Rewind three months into the past, of shorter days, strong winds, and the inevitability of grey clouds; and, you would never have appreciated a rainy day in the U.K in the same way.
Today, however, is a bit special.
You see pedestrians walk pass you in their soaked hoodies, heads titled down, faintly blushed hands in their pockets. You struggle between looking down to prevent your feet from drowning in the countless puddles, and then up to avoid barging into someone. No one wants to stay in the rain for long, all the more get entangled in some pointless misunderstanding.
But that’s okay, because people here settle disputes quickly.
You continue walking.
Your shoes get soaked at first, and then the rain eventually reaches your socks. Your life is a wet mushy mess now. But wait, that’s not the worst part. Soon, you will start to feel the wrinkles of your toes as though you’ve been swimming for an hour; then, attempt hopelessly to shift them inside the wet mushy mess of your previously fresh-out-of-the-dryer socks. You try anyway. There’s no difference.
You would think Superdry is a good brand. Think again. Why are the fuzzy insides of your sleeves wet? Paid fucking 75 pounds for this. What was supposed to be the hybrid of a winter jacket and windbreaker, instead has become as soaked as a cotton shirt from F.O.S. What the shit.

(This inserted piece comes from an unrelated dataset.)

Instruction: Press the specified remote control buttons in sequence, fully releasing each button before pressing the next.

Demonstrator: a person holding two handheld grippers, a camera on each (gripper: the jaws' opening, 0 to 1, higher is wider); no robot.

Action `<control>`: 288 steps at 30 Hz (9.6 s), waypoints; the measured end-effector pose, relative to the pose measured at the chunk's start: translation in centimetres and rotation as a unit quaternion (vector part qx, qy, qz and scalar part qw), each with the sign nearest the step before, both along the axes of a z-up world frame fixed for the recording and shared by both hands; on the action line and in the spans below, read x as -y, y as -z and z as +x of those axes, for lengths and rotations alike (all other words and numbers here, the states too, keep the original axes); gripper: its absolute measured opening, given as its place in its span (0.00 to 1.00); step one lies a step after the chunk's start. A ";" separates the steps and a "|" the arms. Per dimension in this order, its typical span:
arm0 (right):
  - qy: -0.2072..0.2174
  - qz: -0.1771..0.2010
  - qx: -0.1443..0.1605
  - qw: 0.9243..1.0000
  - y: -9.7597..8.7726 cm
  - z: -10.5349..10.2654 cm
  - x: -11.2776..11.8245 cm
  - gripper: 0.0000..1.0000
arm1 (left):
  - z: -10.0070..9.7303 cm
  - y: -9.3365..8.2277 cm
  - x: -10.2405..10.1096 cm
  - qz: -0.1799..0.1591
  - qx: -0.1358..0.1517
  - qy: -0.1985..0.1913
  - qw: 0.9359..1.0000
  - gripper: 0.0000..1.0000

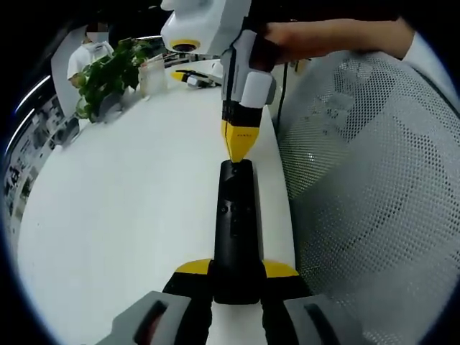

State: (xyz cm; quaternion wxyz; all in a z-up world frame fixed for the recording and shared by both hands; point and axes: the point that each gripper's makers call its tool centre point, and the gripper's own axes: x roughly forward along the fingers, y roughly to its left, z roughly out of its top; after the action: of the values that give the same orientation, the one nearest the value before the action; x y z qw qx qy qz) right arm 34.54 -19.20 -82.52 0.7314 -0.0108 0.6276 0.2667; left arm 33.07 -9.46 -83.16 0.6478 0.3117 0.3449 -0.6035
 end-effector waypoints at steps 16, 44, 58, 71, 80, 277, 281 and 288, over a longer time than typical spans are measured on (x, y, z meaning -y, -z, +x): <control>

In the land of friendly pub-goers in the North, and snobby suits in the South, you don’t remember the U.K for its sunny days and lush green hills. You define this place by its gloom, its brisk walking hooded pedestrians, but most importantly…
its fucking shitty weather.
Today was one of those days. You look out the window, and see clouds, puddles, and the never-ending downpour and you just know that you’re in the U.K.